Getting Started with the Dance Floor Project
So I saw folks complaining how permanent dance floors ruin their rental spaces. Got me thinking: what if we make boards that snap together but come apart easy? Dug through my garage stash and found these 1.5-inch thick maple planks leftover from last year’s shelving disaster. Perfect thickness for jumping around without cracking.

Step 1: Cutting the Puzzle Pieces
- Measured my living room size first – 10ft by 12ft, classic rectangle
- Chainsaw-chopped planks into 2ft squares (protip: wear earplugs, neighbors hate dawn lumberjack sessions)
- Sandpapered every edge like crazy till splinters stopped attacking my fingers
The Assembly Nightmare
Thought connecting boards would be simple.
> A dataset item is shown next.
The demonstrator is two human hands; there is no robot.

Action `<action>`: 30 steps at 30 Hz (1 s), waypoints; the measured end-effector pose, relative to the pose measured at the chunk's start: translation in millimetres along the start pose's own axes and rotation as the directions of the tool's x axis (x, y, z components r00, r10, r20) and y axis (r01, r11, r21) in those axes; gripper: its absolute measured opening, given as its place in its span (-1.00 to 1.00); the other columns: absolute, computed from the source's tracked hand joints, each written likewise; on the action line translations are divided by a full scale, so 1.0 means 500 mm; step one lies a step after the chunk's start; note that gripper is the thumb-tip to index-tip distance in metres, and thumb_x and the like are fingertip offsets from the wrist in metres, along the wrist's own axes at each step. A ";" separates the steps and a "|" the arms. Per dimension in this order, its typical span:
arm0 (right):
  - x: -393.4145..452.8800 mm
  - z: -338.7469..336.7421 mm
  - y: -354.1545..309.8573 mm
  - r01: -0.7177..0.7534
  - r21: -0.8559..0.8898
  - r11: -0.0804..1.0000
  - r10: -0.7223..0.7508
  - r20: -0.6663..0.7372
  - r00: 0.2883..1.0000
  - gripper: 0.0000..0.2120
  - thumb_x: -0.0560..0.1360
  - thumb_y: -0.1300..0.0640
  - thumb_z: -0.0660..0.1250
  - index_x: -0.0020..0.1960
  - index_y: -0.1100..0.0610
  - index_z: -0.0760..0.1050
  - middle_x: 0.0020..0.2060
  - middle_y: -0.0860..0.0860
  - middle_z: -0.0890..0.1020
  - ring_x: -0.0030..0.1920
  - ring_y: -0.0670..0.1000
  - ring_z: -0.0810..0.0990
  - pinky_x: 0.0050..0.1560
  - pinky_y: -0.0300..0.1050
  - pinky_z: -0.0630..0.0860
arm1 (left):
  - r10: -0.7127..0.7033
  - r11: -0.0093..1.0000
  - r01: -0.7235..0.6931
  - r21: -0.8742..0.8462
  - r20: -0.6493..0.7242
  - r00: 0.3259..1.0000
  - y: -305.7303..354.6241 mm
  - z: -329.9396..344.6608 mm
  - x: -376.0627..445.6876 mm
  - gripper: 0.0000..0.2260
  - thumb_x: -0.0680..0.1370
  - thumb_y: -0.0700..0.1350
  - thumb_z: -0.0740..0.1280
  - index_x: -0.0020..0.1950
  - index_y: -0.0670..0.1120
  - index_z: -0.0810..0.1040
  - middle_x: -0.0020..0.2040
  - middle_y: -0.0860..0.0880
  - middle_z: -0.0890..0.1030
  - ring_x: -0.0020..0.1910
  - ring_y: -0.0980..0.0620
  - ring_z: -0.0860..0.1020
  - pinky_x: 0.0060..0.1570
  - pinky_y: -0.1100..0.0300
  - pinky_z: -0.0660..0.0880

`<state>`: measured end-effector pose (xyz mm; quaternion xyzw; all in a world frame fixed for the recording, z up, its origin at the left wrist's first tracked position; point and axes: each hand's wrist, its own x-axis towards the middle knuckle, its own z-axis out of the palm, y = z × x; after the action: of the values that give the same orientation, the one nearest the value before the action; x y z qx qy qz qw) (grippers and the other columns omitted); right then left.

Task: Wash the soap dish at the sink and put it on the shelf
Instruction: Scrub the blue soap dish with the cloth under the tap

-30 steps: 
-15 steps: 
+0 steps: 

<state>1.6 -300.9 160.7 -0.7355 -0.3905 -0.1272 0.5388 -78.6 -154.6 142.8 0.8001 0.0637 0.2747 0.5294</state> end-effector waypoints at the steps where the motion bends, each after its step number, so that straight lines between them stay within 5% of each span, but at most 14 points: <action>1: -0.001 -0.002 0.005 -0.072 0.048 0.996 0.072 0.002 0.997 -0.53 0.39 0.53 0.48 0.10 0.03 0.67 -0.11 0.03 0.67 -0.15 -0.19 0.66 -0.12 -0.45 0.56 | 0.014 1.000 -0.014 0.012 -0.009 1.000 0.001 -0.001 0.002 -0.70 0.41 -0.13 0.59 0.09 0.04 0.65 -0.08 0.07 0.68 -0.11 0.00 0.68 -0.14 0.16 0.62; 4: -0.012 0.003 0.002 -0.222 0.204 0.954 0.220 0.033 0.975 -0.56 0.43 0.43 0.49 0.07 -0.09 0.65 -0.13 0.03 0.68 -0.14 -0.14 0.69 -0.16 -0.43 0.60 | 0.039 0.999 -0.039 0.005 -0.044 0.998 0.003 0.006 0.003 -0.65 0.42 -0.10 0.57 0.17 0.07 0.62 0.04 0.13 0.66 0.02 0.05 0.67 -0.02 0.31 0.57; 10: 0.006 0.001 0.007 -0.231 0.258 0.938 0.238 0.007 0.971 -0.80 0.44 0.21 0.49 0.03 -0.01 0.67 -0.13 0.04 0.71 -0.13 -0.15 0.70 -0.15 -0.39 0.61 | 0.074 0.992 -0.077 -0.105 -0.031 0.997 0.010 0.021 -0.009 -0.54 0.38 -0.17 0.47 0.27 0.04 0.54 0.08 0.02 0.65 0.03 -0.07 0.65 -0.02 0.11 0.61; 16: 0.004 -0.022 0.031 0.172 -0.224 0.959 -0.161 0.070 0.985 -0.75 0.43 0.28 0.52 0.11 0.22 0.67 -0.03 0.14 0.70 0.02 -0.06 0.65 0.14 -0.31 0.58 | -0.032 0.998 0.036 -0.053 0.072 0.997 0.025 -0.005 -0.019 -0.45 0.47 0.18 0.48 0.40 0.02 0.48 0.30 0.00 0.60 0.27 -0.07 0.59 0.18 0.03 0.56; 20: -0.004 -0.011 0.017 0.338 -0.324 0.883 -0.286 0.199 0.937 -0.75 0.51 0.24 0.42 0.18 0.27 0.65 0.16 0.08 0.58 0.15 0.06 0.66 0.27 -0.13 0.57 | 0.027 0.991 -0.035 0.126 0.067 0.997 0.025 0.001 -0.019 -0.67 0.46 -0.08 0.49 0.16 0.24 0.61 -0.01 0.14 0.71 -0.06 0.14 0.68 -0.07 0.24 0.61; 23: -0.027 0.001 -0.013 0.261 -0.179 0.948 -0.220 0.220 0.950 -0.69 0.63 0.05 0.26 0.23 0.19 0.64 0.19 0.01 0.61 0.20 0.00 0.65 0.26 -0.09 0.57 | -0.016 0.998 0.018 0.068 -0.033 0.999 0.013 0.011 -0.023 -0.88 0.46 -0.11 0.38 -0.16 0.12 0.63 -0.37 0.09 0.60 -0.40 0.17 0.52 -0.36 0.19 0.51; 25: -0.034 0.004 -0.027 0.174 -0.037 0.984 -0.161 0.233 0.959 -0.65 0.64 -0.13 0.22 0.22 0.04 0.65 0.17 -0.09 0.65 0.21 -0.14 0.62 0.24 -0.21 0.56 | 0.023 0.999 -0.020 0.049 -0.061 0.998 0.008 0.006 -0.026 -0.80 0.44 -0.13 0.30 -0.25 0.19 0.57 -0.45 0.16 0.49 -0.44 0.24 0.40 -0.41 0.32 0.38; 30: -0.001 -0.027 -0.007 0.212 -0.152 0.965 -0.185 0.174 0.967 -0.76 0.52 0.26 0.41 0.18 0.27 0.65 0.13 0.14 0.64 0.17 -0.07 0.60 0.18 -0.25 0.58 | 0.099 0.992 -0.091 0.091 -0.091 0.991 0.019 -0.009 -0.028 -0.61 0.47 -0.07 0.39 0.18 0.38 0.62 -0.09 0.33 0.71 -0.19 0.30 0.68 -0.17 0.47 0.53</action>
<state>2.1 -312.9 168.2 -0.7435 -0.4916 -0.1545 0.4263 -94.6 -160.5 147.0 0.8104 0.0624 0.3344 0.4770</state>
Ha! First try used metal brackets – total fail. Dancers slid like cartoon characters on banana peels. Scrapped that mess and tried router-cutting tongue-and-groove joints instead. Router bit caught fire on third board (oops), had to borrow neighbor’s tool.
Finally settled on this method:
- Cut grooves on two sides of each square with the router
- Whittled custom wooden tongues from oak scraps (harder wood = less snapping)
- Slathered carpenter’s glue into grooves before hammering tongues in with deadblow mallet
Removability Testing Chaos
My kid’s hip-hop playlist became the test soundtrack. First song: boards shifted apart like tectonic plates! Realized I forgot locking pins. Drilled holes through every tongue, shoved in birch dowels with rubber caps. Now they slide together click-clack and stay put until you stomp the release pedal I rigged from old door hinge springs. Rehearsal disaster turned into glorious modular dance tiles.
Final Tricks & Takeaways
Sealed everything with boat varnish so spilled beers wipe right off. Weird bonus: the grooved underside traps sweat drips instead of creating slip hazards. Still not perfect though – drunk people trip on edges, and my dog treats it like giant chew toys. Next version needs rounded corners and maybe bacon-flavored deterrent coating.